| All of this is a long series of solvable problems. I should know, I've dabbled in solving most of them. This is why I suggest actually taking a stab at it before you dismiss it as impossible. There are some problems that aren't as big as they seem. Parts of an SPA can't be reliably linked to anyway even if you find interesting text there, so you can just leave them out of the index. Likewise, there isn't as great of a need to keep a fresh index as it may seem. The odds of a document changing is proportional to how frequently it changes. This is a bit of a paradox, where even if you crawl really aggressively, the most frequently changing documents will still always be out of date. Most documents are relatively stable over time. You can actually use how often you see changes to a document or website to modulate how often you crawl it. The bad HTML is quite manageable. You really just need to flatten the document to get at the visible text. Even with really broken formatting, that's manageable. The storage demands are also not as bad as you might think (most documents are tiny, sub 10 Kb), there are ways to lessen the blow on top of that. Both text and indexes can compress extremely well. Since you're paying for disk access by the block, you might as well cram more stuff into a block. Most of the crawling concerns, in general, can be gotten around by starting off with Common Crawl (even if I do my own crawling, which also is finnicky but manageable). > This is relatively straightforward for a limited search and document space up to a few million entries in your DB. A few million documents should be doable with off the shelf parts. Right, so shouldn't the question be how to find the documents that are even candidates for being search results? Most documents are not ever going to be relevant to any query ever. Get rid of that noise and your hardware goes a lot longer.
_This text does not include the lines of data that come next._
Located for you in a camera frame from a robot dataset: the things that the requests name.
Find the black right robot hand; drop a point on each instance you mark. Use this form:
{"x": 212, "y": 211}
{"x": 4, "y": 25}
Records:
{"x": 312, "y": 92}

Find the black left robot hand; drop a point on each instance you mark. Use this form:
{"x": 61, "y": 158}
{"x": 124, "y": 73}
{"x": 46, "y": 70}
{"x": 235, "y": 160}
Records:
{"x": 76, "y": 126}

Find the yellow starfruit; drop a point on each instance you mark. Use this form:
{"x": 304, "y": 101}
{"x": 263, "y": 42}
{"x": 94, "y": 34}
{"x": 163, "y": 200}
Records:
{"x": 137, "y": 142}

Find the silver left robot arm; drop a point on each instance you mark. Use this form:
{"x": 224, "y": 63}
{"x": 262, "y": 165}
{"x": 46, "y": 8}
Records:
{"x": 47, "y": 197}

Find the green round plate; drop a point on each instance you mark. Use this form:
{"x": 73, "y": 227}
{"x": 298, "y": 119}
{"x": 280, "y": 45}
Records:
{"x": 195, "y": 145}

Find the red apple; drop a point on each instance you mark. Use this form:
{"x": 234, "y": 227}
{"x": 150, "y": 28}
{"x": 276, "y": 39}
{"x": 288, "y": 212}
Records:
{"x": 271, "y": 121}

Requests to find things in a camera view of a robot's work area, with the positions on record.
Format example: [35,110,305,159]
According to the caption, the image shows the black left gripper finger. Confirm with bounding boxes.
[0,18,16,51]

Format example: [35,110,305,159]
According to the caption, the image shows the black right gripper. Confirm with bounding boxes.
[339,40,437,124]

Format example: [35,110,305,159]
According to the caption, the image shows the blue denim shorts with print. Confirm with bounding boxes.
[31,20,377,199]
I'm running a search engine on consumer hardware out of my living room that can index 100 million documents. Go a bit higher budget than a consumer PC, and you've got 5 billion. That goes a long way. |
What qualifies? What defines signal, what noise? I agree, that a lot (probably nearly all) pages will receive very, very little traffic/search requests. But are these therefore not relevant?
> I'm running a search engine on consumer hardware out of my living room that can index 100 million documents.
That's extremely cool. I would love to know more. To me an impressive feat already.